An express subway train passes through an underground station. It enters at t = 0 with an initial velocity of 23.0 m/s and decelerates at a rate of 0.150 m/s^2 as it goes through. The station in 205 m long (a) How long is the nose of the train in the station? (b) How fast is it going when the nose leaves the station? (c) If the train is 130 m long, at what time t does the end of the train leave the station? (d) What is the velocity of the end of the train as it leaves?

a) Train's nose will be present 9.19 seconds in the station.

b) The nose leaves the station at 21.62 m/s.

c) Train's end will leave after 15.33 seconds from station.

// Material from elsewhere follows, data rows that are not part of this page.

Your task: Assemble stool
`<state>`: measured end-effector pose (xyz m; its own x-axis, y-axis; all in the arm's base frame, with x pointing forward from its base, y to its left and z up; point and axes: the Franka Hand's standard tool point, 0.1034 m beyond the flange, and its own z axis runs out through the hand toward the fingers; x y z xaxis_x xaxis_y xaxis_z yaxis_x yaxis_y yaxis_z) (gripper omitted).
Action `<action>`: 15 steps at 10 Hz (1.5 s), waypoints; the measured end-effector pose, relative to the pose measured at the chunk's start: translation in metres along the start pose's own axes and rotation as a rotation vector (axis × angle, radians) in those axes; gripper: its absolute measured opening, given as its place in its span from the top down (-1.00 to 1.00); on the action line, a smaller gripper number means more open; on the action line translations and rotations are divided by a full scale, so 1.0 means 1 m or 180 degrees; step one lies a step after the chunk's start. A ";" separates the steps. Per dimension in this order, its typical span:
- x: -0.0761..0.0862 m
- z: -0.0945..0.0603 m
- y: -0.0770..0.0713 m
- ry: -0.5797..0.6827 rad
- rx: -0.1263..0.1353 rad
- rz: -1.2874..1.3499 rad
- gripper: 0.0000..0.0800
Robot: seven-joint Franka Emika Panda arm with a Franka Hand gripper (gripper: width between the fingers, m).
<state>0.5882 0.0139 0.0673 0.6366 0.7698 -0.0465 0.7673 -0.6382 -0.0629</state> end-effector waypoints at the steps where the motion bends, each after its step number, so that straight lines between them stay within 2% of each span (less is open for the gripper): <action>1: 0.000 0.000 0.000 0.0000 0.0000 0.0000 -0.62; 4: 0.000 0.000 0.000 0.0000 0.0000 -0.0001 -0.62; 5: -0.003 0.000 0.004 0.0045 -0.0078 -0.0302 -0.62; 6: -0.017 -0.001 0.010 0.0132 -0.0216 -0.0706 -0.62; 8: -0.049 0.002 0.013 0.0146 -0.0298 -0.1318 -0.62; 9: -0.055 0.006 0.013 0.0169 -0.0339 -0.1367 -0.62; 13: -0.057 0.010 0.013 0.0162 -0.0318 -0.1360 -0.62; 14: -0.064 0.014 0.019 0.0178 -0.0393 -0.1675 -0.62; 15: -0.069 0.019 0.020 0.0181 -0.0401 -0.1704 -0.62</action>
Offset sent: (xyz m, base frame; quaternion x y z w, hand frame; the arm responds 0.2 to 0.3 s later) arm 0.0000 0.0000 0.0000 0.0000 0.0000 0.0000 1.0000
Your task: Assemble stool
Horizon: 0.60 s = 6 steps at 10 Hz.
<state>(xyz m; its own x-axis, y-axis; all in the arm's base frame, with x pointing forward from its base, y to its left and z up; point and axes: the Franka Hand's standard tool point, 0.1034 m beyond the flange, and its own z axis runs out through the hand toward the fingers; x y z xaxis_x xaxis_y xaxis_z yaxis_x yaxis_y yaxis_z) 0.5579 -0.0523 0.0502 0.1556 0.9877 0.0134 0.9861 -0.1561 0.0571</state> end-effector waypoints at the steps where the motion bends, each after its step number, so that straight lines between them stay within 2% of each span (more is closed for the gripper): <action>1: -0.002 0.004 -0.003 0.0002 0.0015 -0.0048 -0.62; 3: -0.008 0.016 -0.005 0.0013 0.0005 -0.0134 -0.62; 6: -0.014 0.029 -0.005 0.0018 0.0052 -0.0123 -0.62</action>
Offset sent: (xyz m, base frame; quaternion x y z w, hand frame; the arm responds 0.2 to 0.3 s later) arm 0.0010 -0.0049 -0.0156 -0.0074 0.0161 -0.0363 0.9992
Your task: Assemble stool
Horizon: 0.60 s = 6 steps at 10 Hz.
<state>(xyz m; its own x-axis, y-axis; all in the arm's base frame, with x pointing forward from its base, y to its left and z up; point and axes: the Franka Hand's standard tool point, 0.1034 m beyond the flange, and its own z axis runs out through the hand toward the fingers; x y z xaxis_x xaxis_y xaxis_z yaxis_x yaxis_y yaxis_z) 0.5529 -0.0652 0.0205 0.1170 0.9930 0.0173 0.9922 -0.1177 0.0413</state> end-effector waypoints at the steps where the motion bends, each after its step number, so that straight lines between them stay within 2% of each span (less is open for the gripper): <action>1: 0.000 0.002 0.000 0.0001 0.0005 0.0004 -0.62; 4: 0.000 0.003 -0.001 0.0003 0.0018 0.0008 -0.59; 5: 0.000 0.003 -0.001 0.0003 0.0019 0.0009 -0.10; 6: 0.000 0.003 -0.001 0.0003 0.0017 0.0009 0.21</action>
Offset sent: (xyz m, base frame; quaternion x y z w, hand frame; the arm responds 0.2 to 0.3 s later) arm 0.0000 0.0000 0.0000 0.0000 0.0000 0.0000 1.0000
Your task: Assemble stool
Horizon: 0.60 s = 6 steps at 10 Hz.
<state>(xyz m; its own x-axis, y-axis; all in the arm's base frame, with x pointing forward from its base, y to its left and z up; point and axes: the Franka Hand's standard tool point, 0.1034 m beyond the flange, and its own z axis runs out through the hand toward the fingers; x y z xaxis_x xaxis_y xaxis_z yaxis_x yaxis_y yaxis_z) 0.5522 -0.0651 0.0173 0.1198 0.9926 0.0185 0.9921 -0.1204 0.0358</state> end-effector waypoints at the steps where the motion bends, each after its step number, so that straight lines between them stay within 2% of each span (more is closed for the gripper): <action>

d) The end leaves the station at 20.70 m/s.

Explanation:

a) We have equation of motion s = ut + 0.5at²

Here u = 23 m/s, a = - 0.15 m/s², s = 205 m

Substituting

205 = 23t + 0.5 x (-0.15) x t²

0.075t² - 23 t + 205 = 0

We will get t = 9.19 or t = 297.47

We have to consider the minimum time

So train's nose will be present 9.19 seconds in the station.

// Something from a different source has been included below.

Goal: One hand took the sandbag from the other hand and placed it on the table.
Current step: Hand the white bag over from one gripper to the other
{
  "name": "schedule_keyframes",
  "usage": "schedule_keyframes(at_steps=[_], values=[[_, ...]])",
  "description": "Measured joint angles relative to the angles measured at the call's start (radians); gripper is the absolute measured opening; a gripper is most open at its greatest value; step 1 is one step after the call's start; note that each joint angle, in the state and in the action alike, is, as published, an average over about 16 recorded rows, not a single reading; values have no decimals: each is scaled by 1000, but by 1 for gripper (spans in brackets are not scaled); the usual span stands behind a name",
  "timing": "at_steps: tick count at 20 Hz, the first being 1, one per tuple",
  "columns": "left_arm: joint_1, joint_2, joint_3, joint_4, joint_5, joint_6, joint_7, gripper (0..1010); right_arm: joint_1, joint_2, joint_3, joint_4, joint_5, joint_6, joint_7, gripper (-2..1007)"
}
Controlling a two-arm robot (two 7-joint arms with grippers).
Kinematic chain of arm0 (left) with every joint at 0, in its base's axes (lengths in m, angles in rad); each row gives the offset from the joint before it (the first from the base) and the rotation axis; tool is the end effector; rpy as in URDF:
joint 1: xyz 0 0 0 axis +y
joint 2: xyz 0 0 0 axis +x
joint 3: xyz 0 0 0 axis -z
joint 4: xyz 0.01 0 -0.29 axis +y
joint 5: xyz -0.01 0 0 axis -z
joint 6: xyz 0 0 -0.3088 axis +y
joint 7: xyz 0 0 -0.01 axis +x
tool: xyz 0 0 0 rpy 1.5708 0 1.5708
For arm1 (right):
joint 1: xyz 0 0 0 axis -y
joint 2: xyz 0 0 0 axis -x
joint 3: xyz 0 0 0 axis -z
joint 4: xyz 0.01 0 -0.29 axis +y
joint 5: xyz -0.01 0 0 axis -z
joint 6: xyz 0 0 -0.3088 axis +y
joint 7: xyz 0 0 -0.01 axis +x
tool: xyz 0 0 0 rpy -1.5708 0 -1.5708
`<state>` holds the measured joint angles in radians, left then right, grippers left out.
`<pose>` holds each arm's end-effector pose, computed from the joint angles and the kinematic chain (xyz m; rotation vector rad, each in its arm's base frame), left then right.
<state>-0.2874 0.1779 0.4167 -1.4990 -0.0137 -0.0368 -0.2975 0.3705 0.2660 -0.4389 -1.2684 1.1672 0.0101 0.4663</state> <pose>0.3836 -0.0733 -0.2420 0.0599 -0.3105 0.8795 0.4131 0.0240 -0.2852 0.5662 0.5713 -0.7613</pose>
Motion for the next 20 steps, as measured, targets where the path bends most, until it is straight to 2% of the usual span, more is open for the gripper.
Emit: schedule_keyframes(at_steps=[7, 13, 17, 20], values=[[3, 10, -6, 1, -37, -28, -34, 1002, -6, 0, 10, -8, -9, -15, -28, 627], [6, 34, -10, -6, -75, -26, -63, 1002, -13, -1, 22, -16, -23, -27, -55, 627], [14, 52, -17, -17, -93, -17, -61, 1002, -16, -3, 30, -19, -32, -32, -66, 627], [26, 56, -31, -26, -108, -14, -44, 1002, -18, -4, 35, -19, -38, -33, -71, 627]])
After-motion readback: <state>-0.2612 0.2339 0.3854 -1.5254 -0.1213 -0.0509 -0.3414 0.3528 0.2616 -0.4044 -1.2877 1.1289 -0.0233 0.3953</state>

b) We have equation of motion v = u + at

Here u = 23 m/s, a = - 0.15 m/s², t = 9.19

Substituting

v = 23 - 0.15 x 9.19 = 21.62 m/s

The nose leaves the station at 21.62 m/s.

c) We have equation of motion s = ut + 0.5at²

Here u = 23 m/s, a = - 0.15 m/s², s = 205 + 130 = 335 m

Substituting

335 = 23t + 0.5 x (-0.15) x t²

0.075t² - 23 t + 335 = 0

We will get t = 15.33 or t = 291.33

We have to consider the minimum time

So train's end will leave after 15.33 seconds from station.

d) We have equation of motion v = u + at

Here u = 23 m/s, a = - 0.15 m/s², t = 15.33

Substituting

v = 23 - 0.15 x 15.33 = 20.70 m/s

The end leaves the station at 20.70 m/s.